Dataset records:
_ _ _ _ _

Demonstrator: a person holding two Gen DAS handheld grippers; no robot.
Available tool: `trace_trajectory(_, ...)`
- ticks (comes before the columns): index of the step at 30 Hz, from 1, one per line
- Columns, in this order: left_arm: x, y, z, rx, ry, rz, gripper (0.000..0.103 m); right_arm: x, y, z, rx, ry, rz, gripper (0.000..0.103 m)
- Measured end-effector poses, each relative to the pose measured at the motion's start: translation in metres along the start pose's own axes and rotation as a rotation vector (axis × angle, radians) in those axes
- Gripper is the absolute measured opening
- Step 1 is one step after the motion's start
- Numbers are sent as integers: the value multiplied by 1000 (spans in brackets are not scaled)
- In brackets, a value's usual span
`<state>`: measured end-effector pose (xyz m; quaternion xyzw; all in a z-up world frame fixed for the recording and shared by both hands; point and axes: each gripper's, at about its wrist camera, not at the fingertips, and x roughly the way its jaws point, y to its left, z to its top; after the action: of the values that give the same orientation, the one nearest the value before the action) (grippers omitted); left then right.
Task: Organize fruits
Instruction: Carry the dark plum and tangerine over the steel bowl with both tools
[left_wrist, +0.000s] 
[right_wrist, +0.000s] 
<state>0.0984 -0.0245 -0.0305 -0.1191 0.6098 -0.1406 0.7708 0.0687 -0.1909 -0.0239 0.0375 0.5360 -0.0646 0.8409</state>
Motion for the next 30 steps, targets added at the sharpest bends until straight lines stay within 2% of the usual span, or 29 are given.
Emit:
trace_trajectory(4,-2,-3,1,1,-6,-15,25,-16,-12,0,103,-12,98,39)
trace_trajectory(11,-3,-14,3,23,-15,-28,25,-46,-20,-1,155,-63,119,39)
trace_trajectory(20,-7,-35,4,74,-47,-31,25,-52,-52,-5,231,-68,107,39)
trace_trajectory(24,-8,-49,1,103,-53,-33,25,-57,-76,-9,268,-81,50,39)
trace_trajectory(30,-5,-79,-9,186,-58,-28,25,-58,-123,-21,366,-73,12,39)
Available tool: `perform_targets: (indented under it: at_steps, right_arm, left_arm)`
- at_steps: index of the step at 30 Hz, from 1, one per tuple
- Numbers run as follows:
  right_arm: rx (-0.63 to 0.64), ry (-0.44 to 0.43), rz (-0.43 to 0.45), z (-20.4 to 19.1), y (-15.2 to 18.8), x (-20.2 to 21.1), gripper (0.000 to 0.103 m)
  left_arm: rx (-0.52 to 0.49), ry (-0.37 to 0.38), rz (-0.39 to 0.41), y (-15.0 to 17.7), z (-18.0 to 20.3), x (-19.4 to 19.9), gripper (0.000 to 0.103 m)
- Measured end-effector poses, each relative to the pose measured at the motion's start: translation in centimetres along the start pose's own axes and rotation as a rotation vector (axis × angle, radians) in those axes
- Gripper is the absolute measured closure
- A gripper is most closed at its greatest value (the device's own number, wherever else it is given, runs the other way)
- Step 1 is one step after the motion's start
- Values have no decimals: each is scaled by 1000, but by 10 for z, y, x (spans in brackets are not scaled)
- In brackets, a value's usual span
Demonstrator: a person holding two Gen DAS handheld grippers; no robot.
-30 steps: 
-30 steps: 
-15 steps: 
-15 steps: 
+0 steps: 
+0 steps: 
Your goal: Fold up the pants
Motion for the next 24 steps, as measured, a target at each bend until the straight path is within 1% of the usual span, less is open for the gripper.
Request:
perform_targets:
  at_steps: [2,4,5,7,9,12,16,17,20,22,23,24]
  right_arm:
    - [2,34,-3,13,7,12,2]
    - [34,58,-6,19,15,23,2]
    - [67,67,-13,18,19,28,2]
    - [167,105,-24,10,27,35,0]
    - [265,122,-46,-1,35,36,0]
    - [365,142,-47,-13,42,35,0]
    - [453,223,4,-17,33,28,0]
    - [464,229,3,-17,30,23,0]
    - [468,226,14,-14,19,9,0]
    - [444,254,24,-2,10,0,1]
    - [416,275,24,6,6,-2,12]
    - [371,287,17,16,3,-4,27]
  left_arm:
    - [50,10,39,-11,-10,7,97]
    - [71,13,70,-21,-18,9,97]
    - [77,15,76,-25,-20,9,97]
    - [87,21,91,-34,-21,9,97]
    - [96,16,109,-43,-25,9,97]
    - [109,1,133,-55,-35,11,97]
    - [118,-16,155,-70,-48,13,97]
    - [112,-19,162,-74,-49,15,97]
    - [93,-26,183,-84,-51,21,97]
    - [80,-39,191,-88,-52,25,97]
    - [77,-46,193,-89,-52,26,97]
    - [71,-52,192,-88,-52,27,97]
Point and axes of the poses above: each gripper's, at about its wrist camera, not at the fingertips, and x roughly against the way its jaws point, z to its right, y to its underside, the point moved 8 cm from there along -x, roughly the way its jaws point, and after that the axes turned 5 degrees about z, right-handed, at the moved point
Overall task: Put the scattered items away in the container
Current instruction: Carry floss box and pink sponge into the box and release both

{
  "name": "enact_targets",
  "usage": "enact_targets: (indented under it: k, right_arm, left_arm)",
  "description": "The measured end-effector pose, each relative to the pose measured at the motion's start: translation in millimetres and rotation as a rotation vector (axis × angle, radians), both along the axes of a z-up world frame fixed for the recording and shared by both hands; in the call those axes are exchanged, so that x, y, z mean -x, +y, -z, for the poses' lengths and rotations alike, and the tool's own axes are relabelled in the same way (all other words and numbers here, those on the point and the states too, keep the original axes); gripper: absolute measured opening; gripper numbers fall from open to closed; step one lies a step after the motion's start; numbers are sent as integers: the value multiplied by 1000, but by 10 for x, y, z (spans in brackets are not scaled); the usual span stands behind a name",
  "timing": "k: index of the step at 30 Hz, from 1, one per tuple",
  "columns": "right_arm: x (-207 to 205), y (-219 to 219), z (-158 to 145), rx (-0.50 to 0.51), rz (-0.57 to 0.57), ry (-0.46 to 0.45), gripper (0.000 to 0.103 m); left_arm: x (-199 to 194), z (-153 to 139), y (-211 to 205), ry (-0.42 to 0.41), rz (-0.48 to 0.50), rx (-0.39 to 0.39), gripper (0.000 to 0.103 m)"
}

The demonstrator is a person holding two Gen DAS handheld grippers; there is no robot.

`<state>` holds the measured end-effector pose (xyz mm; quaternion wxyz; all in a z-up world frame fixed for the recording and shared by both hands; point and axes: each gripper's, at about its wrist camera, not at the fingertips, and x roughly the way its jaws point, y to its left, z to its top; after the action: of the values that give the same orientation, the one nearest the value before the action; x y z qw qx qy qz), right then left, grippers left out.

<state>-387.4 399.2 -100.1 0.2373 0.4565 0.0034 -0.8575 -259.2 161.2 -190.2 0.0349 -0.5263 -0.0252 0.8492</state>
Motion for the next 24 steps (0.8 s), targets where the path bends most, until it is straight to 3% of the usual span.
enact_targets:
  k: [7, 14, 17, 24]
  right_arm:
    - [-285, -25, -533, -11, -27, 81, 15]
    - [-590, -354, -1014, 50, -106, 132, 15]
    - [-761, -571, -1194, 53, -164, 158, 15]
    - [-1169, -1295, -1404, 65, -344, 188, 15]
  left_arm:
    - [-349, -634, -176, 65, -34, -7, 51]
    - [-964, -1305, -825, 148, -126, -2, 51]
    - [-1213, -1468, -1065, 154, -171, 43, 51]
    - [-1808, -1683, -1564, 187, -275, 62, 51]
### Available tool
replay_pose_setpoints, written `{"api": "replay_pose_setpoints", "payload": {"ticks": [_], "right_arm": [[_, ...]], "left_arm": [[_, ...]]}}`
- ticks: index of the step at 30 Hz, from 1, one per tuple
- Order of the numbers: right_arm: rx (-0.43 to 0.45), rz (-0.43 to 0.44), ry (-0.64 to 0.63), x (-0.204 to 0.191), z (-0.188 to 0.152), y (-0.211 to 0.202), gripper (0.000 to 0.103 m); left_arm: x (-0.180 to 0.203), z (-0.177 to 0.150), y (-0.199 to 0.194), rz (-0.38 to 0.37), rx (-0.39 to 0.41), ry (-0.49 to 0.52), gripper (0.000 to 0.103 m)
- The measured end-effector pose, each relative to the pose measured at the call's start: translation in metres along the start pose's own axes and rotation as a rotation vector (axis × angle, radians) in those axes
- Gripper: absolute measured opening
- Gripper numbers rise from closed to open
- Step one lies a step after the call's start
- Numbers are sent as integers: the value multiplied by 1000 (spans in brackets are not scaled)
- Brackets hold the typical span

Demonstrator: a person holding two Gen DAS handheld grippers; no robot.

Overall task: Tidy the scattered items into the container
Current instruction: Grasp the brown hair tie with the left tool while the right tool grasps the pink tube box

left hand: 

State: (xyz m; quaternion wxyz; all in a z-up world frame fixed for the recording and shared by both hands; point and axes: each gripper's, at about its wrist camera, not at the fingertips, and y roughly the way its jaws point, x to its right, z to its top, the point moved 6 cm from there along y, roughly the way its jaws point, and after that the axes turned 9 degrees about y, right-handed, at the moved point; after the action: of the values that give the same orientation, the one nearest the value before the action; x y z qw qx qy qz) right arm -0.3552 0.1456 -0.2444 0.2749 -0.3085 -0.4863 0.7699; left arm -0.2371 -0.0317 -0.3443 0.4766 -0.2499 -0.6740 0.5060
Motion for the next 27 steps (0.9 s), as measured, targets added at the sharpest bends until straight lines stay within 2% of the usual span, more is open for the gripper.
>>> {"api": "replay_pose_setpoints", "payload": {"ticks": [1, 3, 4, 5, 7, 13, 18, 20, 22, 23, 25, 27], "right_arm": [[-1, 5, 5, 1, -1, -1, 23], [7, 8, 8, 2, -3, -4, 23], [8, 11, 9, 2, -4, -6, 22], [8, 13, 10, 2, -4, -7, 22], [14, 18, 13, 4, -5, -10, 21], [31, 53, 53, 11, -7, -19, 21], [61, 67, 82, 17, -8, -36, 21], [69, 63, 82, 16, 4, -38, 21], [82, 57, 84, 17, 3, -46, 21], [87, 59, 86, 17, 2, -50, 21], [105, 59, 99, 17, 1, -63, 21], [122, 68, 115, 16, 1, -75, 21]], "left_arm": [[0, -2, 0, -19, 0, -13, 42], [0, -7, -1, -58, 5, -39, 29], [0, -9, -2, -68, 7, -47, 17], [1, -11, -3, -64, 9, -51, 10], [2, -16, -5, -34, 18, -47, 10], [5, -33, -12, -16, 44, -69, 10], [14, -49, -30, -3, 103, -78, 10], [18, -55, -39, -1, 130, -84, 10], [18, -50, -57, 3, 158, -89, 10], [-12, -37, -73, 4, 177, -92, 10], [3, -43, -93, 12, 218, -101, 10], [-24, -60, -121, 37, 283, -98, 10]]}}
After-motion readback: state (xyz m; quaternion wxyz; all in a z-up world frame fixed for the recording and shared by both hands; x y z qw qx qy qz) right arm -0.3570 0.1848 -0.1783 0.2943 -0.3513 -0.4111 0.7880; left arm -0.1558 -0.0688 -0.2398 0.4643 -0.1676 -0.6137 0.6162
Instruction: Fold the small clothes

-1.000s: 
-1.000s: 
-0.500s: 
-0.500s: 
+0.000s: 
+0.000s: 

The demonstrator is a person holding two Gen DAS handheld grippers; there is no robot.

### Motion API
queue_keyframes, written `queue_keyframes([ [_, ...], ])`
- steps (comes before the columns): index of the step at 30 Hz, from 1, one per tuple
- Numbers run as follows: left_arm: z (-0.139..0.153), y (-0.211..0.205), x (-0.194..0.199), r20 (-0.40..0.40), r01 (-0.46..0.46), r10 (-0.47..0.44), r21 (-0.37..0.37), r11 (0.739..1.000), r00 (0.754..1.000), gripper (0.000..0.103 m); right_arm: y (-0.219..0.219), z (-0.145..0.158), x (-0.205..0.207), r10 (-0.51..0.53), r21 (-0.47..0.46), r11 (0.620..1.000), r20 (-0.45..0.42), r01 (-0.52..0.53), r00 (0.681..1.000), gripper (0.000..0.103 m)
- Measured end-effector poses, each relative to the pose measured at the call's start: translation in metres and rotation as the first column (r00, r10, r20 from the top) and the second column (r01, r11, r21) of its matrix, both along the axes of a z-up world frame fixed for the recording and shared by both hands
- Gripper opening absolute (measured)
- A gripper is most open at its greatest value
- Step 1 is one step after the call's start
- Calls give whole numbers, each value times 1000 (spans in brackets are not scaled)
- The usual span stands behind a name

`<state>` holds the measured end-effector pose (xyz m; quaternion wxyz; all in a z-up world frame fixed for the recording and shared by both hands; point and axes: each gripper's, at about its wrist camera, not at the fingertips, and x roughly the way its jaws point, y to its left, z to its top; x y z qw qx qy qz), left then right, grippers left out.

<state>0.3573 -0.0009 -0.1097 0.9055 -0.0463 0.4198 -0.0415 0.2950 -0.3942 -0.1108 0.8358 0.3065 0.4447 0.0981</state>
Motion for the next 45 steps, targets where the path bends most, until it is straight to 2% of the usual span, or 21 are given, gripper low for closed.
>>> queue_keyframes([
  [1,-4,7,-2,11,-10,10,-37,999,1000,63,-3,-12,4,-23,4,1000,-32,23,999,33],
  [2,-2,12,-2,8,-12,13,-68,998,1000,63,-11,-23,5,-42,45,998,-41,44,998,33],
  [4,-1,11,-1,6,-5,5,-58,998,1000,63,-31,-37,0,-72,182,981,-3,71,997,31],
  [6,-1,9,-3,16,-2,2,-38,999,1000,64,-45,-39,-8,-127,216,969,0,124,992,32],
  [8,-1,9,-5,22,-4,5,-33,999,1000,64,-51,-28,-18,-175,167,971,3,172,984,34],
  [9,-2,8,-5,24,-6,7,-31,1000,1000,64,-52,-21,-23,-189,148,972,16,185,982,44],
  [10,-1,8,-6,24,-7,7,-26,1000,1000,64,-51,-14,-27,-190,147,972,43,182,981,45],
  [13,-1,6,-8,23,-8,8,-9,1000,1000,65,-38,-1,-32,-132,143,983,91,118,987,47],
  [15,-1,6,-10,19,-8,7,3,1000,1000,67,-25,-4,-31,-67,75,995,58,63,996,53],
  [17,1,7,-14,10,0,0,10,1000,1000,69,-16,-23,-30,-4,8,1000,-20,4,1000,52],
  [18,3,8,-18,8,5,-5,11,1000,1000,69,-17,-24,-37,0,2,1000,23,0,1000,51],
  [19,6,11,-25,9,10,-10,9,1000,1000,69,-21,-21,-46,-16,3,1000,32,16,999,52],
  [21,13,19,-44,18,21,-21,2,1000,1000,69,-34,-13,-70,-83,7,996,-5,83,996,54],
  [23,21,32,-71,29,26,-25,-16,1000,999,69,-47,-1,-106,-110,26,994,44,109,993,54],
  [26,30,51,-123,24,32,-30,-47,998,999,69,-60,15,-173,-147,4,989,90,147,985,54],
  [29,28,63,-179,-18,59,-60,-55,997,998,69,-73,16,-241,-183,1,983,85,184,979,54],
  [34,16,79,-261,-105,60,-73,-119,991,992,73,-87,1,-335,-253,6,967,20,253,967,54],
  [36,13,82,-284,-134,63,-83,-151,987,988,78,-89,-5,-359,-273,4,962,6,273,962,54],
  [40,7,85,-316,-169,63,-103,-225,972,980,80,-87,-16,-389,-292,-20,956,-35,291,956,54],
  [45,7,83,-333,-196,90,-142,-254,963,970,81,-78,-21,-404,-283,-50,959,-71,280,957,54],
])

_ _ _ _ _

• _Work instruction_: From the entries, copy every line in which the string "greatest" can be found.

• _Exercise result_:
- A gripper is most closed at its greatest value (the device's own number, wherever else it is given, runs the other way)
- A gripper is most open at its greatest value

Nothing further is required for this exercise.